The base, a former pig farm, is used by the Night Wolves, a biker gang, and by two far-right militias called the Slovak Levies and NV Europa, the BBC reported at the time.

It contained a shooting range and tanks and armoured personnel carriers that had been supplied by a military vehicle museum.

The revelations were "disturbing" and the groups' influence was "harmful, especially in spreading their opinions that strive to rewrite history", a Slovak foreign ministry spokesman said.

The Night Wolves gang has well known links to the Kremlin.

The other paramilitary groups and their political supporters also repeat Russian propaganda lines on migrants and EU failures, but neither the Czech or Slovene authorities spoke of Russian involvement in their activities.
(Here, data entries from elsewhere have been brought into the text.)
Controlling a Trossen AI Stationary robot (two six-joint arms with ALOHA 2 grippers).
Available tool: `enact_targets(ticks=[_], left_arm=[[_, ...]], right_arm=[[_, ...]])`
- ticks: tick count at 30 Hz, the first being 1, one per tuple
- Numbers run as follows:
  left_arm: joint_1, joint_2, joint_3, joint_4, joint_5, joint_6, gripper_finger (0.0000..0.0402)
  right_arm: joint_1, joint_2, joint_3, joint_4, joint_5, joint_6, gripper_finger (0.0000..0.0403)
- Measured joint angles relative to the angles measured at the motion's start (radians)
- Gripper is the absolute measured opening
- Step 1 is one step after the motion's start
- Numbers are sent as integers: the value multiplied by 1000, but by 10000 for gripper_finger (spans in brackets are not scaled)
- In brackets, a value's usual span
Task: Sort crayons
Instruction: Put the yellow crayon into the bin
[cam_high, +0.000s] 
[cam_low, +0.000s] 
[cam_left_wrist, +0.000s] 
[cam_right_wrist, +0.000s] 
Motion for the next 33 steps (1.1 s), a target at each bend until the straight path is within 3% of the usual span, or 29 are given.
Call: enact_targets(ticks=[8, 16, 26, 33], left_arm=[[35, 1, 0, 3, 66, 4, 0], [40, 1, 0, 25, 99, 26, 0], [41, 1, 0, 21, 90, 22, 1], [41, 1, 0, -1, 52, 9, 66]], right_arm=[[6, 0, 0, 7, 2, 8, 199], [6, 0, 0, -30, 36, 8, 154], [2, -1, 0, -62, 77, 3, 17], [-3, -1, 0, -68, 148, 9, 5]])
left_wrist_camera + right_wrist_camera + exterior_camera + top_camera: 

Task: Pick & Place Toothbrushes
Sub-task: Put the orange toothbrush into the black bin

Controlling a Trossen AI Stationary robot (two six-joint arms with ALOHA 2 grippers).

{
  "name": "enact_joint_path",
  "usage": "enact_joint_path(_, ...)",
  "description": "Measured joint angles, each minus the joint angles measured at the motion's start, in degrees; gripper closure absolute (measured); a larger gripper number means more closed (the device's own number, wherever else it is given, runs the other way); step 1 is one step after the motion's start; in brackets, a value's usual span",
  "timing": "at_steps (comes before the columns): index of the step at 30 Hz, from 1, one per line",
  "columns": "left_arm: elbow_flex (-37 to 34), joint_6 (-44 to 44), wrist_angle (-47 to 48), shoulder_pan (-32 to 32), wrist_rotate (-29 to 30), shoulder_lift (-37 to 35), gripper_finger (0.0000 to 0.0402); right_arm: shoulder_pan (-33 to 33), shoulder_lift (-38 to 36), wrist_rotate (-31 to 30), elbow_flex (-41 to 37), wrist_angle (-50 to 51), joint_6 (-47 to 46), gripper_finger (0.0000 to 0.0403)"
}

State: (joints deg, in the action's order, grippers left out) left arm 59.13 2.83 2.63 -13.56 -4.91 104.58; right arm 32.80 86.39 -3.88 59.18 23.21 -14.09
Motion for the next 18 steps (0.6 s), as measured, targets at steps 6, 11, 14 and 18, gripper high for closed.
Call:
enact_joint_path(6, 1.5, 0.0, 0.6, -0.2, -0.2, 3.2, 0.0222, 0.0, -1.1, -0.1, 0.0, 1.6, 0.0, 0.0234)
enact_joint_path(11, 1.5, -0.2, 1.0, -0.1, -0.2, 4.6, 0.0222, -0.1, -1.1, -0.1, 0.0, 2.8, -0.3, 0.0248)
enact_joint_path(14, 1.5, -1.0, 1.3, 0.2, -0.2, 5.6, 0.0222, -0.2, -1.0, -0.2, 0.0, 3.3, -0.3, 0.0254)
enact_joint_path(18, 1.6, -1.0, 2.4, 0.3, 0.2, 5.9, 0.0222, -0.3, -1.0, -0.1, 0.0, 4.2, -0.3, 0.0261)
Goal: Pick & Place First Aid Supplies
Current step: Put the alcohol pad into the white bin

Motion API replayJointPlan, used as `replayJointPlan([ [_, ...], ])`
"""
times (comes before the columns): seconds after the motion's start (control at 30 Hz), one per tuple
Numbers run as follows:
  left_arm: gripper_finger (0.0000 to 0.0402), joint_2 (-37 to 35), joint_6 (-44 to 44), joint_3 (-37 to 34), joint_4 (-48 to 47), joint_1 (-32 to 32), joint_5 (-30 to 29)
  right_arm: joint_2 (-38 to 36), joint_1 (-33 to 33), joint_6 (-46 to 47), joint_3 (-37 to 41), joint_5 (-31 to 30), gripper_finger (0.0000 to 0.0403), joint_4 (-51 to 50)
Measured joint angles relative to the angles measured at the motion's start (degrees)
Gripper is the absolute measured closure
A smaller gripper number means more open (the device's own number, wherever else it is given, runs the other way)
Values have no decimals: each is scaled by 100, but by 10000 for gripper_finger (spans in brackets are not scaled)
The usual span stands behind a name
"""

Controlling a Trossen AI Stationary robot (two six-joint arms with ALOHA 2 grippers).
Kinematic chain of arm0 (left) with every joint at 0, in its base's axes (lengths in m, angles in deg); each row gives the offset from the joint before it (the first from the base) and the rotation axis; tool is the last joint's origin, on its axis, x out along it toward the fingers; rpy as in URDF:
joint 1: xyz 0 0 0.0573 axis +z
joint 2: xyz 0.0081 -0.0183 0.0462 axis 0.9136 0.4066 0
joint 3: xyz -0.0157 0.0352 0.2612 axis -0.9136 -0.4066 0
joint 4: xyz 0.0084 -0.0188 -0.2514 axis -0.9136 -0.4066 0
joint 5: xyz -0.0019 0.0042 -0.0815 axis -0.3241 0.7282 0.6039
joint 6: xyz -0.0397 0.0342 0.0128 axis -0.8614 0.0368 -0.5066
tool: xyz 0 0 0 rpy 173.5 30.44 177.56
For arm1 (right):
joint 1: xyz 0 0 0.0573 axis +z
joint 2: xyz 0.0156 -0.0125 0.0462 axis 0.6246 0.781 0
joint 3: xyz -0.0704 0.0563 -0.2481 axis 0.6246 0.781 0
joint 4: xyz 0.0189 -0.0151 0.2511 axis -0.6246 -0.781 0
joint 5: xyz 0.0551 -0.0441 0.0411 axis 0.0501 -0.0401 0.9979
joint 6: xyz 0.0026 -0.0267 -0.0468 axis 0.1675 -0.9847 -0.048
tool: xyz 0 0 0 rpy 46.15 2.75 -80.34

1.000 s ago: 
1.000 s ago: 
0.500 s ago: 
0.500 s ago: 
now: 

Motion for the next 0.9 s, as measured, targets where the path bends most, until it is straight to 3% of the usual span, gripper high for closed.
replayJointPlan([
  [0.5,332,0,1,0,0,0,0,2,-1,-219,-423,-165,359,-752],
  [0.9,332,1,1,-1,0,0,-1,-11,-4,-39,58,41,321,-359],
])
The notion of a 'migrant invasion' in central Europe is not borne out by facts.

The Czech Republic took in 12 migrants from Greece and Italy under an EU scheme and granted asylum to just 145 people last year.

Slovenia granted asylum to 152 people last year.

Slovakia has boycotted the EU scheme, along with Hungary and Poland, and had just 56 applications for asylum as of June this year.

But the Czech intelligence assessment that the home guard group "completely [rejected] the orientations of Czech internal and foreign policy," was also open to question.

Czech prime minister Andrej Babis has vowed to join an anti-migrant political axis in Europe alongside Hungary and Italy's far-right leaders.

Meanwhile, anti-migrant rhetoric by leading politicians has become a mainstay in Slovakia and Slovenia, where the far-right Slovenian Democratic Party became the biggest one in June elections, but failed to find coalition partners to form a government.